Резко подняв головы, все удивленно посмотрели на него.
— Мы тебя понимаем, — тихо промолвил офицер.
— Прошу прощения. У меня это вырвалось непроизвольно.
— Ты больше, чем кто-либо другой, имеешь на это право, — сказал Бен-Ами.
— Все равно я не должен был произносить такие слова. Еще раз прошу прощения. Но почему мы должны ждать этого Уэйнграсса?
— Потому что он — связующее звено, и без него мы не можем начать.
— Понятно! Люди Моссада — всего лишь триггеры. Теперь вы уже хотите помочь американцу, а не человеку, которому собирались помочь раньше. Да, черт побери, моему отцу!

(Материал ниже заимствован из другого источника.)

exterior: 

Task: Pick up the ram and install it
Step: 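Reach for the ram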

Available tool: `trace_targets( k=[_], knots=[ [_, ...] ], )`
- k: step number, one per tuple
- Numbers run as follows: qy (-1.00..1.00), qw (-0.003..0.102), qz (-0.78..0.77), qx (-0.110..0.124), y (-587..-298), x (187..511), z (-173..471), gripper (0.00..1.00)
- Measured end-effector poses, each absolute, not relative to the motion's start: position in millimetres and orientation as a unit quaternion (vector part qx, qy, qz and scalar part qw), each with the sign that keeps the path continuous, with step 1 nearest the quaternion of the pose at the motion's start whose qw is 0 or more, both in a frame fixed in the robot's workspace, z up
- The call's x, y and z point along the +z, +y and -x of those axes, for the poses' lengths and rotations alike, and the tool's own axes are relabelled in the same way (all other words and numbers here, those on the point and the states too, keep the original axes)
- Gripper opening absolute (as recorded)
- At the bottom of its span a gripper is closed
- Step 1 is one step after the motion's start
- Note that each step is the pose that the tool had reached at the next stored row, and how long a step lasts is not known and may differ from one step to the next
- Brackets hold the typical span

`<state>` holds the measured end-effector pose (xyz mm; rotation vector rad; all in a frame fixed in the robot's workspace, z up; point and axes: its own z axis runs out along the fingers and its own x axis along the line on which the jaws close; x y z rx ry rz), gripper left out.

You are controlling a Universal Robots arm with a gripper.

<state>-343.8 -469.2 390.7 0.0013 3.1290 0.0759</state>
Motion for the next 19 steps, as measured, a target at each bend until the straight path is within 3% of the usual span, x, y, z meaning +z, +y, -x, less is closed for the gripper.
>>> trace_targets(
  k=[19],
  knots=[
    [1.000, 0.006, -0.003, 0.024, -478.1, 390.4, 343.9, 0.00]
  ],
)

— Результат будет тот же, Яков…
— Я не Яков, — взорвался молодой командир. — Для вас я всего лишь Голубой — сын человека, на глазах у которого в Освенциме разлучили отца и мать, оторвав их друг от друга, перед тем как отправить в газовую камеру. Я хочу, чтобы мой отец целым и невредимым вышел оттуда, и помочь ему сделать это — в моих силах. Сколько еще страданий должно выпасть на долю этого человека? Детство прошло в страхе — он видел, как детей его возраста вешали за пищевые отбросы, которые они пытались украсть, чтобы поесть, как их насиловали свиньи-гомосексуалисты из вермахта. Ему приходилось скрываться, голодать, блуждая по лесам, разбросанным по всей Польше, пока не пришли союзники. Затем, позже, Бог подарил ему троих сыновей, но лишь для того, чтобы двое из них были убиты. Моих братьев зарезал в Сидоне мерзкий ублюдок — арабский террорист! Так почему же я должен заботиться о каком-то американском ковбое-политике, который хочет стать героем, чтобы сниматься в фильмах и чтобы его физиономия была на коробках с кашей?!